■ What is required ■
From the data that follows, copy every line holding the string "subject".

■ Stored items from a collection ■
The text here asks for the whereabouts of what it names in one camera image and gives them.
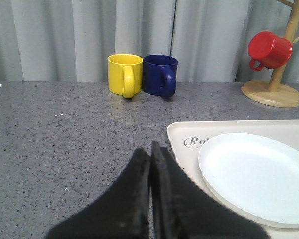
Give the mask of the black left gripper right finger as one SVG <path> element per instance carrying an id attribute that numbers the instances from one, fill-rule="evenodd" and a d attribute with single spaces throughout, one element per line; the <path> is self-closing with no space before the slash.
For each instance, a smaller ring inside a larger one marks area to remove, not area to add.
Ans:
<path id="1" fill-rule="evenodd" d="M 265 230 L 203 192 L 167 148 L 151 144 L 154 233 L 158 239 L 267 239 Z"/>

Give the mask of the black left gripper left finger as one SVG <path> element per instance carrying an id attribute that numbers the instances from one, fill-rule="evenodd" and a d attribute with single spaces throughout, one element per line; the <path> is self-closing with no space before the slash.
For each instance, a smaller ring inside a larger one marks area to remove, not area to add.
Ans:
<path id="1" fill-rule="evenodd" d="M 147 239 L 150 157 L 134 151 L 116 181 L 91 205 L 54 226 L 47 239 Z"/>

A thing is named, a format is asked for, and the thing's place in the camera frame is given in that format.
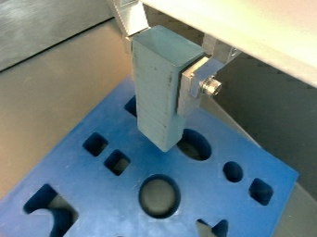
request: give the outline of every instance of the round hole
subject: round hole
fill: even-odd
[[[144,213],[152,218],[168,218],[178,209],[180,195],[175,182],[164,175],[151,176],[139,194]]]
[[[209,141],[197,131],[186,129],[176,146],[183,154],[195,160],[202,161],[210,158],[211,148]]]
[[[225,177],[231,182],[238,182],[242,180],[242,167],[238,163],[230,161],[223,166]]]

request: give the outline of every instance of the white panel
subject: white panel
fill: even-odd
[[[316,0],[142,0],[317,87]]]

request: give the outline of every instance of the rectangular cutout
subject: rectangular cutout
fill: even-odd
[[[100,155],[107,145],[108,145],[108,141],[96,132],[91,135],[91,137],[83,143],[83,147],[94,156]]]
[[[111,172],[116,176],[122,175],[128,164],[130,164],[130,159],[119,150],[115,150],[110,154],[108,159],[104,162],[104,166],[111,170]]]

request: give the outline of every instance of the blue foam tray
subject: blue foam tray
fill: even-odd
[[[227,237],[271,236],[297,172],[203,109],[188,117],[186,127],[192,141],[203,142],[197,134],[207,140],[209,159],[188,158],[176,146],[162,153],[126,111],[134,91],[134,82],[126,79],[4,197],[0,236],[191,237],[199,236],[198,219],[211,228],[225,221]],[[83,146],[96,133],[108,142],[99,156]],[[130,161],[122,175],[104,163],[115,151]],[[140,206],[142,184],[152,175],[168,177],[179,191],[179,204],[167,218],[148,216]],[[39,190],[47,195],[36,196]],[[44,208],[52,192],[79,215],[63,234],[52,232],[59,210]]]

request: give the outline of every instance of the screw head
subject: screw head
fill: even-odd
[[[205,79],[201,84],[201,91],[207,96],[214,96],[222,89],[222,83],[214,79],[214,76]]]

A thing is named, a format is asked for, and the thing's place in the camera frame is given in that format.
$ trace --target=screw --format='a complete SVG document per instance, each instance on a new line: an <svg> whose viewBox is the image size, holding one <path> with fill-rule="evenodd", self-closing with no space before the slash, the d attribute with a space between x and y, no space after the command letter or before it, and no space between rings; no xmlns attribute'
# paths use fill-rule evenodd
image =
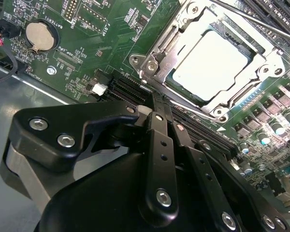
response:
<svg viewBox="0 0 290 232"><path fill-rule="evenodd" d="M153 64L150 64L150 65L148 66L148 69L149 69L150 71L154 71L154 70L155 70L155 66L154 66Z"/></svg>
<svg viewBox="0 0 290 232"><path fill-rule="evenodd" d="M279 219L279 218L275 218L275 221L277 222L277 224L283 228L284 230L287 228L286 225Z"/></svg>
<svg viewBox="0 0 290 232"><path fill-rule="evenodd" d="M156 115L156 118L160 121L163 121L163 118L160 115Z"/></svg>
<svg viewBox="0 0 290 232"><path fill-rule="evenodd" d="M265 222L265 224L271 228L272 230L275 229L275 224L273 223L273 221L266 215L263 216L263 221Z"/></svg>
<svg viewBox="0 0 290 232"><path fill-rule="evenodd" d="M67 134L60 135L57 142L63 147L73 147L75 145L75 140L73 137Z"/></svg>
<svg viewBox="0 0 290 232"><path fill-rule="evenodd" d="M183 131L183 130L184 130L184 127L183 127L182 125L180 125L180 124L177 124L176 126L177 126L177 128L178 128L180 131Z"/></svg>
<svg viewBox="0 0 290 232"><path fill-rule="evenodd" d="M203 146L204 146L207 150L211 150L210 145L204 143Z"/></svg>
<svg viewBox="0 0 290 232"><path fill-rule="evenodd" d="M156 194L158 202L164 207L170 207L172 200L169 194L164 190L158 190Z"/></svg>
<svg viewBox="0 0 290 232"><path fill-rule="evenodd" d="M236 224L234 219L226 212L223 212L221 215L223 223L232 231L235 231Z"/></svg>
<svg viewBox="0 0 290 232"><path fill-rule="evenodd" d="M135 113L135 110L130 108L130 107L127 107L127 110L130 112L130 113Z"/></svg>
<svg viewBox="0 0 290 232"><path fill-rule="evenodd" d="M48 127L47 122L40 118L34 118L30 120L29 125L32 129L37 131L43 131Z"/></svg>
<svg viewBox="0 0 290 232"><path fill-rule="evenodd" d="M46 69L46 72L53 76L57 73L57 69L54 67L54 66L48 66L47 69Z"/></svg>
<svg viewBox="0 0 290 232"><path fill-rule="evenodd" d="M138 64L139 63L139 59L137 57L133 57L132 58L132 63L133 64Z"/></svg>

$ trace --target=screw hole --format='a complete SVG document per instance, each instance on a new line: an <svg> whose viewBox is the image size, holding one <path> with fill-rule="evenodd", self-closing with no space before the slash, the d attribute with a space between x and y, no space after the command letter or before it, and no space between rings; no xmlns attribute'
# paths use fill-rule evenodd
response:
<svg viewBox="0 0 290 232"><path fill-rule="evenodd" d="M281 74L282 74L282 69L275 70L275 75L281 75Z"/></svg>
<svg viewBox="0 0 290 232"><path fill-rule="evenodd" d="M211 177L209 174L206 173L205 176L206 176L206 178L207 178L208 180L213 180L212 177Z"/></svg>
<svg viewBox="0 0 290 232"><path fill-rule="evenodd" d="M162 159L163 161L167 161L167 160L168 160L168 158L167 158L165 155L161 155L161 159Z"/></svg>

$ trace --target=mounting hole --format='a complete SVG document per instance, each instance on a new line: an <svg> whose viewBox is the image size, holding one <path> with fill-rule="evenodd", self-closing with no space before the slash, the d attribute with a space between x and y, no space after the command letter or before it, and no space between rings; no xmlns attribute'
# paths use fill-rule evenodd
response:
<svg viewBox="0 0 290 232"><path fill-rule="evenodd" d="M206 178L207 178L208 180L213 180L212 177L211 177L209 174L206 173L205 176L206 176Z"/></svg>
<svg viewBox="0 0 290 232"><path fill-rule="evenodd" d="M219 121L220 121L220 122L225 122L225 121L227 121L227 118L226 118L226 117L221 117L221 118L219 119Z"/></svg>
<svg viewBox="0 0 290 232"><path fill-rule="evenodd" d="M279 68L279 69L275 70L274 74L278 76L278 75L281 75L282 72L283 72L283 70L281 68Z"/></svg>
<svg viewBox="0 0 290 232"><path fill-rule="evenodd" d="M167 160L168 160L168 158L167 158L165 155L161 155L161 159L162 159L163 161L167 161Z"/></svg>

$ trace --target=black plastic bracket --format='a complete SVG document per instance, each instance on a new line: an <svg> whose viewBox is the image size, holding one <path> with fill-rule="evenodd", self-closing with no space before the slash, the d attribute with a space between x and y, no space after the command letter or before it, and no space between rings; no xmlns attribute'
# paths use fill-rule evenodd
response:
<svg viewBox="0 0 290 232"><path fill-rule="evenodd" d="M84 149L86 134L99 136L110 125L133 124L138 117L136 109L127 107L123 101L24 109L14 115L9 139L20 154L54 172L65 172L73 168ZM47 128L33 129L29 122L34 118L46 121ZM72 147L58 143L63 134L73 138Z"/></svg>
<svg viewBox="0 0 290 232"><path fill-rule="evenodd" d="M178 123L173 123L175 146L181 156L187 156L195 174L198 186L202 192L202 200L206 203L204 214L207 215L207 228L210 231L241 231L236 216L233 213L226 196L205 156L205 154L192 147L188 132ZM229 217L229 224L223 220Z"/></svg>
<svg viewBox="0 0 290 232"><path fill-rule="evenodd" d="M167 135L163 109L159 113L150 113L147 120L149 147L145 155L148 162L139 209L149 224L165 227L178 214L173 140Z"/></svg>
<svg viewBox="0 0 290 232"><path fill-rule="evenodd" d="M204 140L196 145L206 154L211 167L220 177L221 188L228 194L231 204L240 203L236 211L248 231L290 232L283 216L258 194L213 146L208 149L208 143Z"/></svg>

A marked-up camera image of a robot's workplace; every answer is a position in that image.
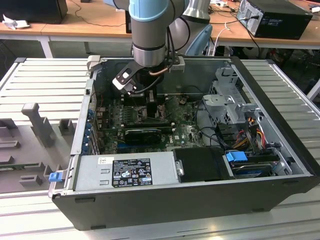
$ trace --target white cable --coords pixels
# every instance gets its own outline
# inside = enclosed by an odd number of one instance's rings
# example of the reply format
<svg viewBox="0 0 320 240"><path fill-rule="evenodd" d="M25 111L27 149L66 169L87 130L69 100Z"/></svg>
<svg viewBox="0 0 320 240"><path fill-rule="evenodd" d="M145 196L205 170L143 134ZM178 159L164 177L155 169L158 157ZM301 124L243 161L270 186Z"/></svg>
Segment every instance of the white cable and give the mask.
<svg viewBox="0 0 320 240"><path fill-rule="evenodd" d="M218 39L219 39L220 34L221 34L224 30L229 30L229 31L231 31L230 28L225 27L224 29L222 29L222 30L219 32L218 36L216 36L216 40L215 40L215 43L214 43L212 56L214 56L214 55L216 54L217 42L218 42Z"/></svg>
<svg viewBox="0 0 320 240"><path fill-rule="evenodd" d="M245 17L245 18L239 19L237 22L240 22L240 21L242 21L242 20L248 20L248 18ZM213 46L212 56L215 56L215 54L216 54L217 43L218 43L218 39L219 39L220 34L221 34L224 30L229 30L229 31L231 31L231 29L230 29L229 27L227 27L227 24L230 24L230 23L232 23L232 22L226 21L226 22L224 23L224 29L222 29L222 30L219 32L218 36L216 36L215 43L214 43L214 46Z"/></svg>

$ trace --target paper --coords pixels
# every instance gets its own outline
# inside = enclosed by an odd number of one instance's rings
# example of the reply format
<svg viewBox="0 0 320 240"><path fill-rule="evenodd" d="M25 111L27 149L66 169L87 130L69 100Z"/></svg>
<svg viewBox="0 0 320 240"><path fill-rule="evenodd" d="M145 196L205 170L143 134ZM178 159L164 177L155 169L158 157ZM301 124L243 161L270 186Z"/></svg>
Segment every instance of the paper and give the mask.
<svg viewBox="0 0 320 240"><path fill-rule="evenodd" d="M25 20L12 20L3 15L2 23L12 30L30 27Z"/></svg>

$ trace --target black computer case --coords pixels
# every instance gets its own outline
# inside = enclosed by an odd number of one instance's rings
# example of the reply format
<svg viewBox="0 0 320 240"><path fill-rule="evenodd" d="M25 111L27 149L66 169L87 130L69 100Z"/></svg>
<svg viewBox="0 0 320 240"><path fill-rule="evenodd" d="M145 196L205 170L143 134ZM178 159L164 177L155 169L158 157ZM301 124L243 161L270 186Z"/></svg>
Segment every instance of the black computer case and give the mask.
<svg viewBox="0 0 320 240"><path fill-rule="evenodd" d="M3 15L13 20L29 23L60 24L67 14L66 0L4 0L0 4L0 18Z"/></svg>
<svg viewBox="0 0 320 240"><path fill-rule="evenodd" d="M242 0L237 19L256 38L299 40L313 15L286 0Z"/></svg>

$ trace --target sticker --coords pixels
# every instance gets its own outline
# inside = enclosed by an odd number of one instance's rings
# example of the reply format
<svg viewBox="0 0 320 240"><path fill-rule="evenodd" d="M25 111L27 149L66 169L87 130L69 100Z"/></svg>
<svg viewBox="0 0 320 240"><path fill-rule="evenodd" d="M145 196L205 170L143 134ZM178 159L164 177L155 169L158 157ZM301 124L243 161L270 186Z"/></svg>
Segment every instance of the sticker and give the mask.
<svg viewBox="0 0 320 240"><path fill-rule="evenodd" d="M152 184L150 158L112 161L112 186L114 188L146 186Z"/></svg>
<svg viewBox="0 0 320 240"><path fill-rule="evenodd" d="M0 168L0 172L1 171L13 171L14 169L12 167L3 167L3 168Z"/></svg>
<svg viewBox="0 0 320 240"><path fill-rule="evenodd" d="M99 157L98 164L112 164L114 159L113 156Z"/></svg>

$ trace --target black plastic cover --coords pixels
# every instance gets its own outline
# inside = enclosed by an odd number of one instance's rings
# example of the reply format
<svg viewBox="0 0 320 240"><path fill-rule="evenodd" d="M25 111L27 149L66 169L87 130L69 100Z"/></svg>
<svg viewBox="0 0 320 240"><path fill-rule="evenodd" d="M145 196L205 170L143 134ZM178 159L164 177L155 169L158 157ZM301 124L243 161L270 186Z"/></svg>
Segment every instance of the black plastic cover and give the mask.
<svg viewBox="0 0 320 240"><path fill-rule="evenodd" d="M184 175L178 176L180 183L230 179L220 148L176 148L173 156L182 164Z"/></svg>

■ Expected answer ■
subject: round hole
subject: white panel
subject: rectangular cutout
subject: blue foam tray
subject: screw head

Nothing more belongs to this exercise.